▶ _What the exercise asks_
Only the line with "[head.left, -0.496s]" and the lines after it, to the end of the data, should appear in the answer, each reproduced exactly.

▶ _Given data_
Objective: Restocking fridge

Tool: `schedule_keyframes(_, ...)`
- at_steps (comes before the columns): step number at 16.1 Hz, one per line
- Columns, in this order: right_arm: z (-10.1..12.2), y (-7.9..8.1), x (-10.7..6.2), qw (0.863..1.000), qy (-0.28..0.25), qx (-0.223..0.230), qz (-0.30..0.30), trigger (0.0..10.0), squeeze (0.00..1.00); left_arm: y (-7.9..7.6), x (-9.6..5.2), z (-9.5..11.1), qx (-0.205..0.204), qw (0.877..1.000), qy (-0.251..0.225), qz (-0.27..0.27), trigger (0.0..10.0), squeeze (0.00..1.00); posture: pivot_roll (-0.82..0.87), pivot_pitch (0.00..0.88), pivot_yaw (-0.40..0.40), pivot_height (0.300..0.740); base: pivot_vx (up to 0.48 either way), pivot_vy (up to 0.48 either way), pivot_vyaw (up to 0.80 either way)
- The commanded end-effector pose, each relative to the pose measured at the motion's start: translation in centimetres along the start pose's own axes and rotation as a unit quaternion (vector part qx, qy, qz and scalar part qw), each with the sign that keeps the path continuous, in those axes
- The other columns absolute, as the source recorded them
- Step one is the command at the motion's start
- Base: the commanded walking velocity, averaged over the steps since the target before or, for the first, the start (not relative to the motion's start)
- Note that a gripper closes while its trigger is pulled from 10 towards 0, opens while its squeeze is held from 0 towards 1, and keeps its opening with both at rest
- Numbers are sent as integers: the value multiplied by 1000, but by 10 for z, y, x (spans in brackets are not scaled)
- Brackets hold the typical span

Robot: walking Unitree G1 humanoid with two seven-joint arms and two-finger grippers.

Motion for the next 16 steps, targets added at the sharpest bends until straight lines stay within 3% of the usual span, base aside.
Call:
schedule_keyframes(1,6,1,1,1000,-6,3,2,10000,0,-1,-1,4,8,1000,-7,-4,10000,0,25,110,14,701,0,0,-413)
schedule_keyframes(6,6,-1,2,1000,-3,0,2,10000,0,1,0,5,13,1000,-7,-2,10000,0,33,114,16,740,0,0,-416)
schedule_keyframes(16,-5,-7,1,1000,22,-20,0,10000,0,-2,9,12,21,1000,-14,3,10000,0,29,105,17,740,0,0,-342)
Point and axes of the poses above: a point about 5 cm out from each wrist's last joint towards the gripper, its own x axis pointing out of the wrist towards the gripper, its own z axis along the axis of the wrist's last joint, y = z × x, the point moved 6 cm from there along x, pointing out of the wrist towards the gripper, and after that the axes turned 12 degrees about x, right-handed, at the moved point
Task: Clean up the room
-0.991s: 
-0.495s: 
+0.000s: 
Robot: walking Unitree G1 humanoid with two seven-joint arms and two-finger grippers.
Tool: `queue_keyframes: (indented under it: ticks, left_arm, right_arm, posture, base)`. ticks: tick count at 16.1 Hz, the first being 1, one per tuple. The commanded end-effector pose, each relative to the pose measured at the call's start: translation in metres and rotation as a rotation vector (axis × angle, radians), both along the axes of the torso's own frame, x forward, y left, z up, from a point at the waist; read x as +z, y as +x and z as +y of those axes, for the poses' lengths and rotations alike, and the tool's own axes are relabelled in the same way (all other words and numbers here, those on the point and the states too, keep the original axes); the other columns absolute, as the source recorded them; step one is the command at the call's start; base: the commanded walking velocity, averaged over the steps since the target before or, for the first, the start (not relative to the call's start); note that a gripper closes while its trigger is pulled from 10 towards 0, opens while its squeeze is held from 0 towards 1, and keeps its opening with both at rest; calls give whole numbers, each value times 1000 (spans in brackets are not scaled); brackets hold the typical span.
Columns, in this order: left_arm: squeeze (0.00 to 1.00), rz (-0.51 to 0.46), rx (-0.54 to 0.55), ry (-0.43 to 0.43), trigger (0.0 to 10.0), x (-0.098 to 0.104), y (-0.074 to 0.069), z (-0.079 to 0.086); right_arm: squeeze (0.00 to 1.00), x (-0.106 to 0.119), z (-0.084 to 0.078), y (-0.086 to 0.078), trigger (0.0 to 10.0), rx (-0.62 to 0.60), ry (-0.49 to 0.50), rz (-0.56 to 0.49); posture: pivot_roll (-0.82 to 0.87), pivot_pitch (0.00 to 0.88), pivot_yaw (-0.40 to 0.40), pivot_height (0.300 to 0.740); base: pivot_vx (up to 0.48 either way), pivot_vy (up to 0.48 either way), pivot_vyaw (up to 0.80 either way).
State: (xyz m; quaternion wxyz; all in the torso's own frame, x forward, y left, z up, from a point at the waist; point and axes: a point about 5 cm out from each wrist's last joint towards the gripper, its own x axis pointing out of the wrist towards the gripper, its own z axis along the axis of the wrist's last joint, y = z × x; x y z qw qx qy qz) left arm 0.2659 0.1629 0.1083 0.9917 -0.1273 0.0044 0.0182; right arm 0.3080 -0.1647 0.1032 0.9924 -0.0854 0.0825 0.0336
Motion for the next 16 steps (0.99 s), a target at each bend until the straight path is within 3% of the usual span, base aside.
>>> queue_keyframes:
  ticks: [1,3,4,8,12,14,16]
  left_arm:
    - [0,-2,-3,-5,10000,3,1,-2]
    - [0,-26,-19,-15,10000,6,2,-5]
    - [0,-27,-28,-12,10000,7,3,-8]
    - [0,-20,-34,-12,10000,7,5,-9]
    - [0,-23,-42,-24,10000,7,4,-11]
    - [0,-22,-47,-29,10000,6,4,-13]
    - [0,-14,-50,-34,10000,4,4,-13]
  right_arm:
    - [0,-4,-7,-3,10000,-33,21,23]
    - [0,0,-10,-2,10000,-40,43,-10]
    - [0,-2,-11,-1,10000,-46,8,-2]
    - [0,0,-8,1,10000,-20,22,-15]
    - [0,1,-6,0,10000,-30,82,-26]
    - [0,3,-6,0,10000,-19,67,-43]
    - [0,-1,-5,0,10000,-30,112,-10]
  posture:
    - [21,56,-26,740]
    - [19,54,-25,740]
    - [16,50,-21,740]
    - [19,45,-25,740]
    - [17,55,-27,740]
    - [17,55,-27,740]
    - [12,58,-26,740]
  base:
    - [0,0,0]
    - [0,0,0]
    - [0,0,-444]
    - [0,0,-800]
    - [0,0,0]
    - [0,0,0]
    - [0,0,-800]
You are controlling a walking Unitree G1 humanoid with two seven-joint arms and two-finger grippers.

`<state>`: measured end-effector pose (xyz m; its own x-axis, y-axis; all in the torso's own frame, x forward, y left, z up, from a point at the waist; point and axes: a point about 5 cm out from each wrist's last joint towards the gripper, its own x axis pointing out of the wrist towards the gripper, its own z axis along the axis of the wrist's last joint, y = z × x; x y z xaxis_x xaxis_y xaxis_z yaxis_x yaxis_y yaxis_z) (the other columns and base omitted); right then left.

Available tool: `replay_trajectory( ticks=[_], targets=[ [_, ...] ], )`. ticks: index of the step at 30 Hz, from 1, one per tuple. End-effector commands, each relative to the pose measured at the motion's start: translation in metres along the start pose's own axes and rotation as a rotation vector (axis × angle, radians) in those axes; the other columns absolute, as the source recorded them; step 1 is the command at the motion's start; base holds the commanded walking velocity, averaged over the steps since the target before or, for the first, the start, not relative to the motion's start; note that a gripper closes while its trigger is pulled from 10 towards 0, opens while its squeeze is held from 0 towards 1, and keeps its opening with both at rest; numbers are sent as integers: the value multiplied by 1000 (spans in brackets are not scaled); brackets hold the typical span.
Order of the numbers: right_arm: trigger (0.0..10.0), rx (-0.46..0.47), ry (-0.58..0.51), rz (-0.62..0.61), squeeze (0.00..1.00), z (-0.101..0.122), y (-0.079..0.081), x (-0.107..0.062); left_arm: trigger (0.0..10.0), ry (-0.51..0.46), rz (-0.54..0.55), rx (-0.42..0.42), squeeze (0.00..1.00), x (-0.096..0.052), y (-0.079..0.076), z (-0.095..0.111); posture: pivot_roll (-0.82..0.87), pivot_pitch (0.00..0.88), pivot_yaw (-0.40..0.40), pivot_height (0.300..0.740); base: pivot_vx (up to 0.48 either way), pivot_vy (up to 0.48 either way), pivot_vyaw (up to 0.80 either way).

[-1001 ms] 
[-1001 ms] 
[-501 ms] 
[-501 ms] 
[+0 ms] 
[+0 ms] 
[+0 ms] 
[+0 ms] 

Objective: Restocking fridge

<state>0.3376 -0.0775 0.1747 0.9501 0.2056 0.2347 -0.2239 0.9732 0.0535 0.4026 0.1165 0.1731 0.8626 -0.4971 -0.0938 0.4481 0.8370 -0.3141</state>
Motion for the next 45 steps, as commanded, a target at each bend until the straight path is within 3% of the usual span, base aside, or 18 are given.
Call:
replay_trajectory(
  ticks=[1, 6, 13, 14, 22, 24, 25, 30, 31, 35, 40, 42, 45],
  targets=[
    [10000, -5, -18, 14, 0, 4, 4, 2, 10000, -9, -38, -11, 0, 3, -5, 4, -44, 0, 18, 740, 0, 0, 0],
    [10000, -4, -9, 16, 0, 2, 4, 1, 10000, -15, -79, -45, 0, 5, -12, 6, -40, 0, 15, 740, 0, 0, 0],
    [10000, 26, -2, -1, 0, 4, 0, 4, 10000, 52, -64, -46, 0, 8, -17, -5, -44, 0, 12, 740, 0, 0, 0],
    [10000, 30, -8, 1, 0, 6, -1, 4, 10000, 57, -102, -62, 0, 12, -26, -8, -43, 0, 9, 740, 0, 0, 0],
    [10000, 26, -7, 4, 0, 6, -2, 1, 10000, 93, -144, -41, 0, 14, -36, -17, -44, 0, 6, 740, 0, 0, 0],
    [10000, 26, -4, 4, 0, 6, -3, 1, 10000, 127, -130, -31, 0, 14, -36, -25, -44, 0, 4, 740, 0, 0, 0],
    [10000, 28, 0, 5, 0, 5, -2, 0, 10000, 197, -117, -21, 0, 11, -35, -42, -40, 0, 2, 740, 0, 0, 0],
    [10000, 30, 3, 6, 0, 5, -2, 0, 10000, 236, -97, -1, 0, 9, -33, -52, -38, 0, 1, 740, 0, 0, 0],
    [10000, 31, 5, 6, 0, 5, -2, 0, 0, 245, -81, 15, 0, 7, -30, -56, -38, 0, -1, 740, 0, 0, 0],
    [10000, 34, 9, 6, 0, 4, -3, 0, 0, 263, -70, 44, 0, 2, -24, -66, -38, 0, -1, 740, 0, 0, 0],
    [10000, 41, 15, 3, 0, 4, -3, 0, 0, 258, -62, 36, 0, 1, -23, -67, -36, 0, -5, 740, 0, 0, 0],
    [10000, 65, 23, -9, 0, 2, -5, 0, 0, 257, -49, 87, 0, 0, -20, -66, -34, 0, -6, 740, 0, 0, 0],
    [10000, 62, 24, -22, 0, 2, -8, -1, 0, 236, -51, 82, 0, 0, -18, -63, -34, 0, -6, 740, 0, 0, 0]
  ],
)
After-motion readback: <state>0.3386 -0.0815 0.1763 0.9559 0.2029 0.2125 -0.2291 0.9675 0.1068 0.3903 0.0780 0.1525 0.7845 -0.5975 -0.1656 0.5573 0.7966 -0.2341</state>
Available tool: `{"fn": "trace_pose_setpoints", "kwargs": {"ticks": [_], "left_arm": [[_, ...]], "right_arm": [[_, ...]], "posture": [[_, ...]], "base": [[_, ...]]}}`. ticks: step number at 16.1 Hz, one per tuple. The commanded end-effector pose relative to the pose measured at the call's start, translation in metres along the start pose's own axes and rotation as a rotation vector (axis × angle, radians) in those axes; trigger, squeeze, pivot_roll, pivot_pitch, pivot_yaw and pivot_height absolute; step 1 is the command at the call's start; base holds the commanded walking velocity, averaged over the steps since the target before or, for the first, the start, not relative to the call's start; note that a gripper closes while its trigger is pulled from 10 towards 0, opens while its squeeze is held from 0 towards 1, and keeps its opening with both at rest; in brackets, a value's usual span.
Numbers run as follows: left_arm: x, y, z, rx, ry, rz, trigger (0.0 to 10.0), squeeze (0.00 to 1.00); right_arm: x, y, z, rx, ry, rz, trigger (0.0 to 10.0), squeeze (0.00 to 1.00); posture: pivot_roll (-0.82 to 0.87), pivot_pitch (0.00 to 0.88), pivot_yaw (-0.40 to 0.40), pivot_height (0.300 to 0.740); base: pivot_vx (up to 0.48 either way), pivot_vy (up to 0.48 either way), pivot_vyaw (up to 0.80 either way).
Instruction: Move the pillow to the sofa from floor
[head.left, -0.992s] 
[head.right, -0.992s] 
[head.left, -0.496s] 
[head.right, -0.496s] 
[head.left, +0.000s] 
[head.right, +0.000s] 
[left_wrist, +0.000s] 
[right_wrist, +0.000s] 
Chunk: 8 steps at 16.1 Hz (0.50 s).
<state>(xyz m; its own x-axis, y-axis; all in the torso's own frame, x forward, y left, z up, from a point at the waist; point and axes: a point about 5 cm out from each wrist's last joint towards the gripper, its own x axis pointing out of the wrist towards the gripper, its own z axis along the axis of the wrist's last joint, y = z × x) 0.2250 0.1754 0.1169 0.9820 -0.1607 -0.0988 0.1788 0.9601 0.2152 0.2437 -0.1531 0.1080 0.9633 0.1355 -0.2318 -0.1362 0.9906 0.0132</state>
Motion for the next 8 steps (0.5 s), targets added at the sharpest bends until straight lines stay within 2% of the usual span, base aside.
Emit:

▶ _Solution to the problem_
[head.left, -0.496s] 
[head.right, -0.496s] 
[head.left, +0.000s] 
[head.right, +0.000s] 
[left_wrist, +0.000s] 
[right_wrist, +0.000s] 
Chunk: 8 steps at 16.1 Hz (0.50 s).
<state>(xyz m; its own x-axis, y-axis; all in the torso's own frame, x forward, y left, z up, from a point at the waist; point and axes: a point about 5 cm out from each wrist's last joint towards the gripper, its own x axis pointing out of the wrist towards the gripper, its own z axis along the axis of the wrist's last joint, y = z × x) 0.2250 0.1754 0.1169 0.9820 -0.1607 -0.0988 0.1788 0.9601 0.2152 0.2437 -0.1531 0.1080 0.9633 0.1355 -0.2318 -0.1362 0.9906 0.0132</state>
Motion for the next 8 steps (0.5 s), targets added at the sharpest bends until straight lines stay within 2% of the usual span, base aside.
Emit:

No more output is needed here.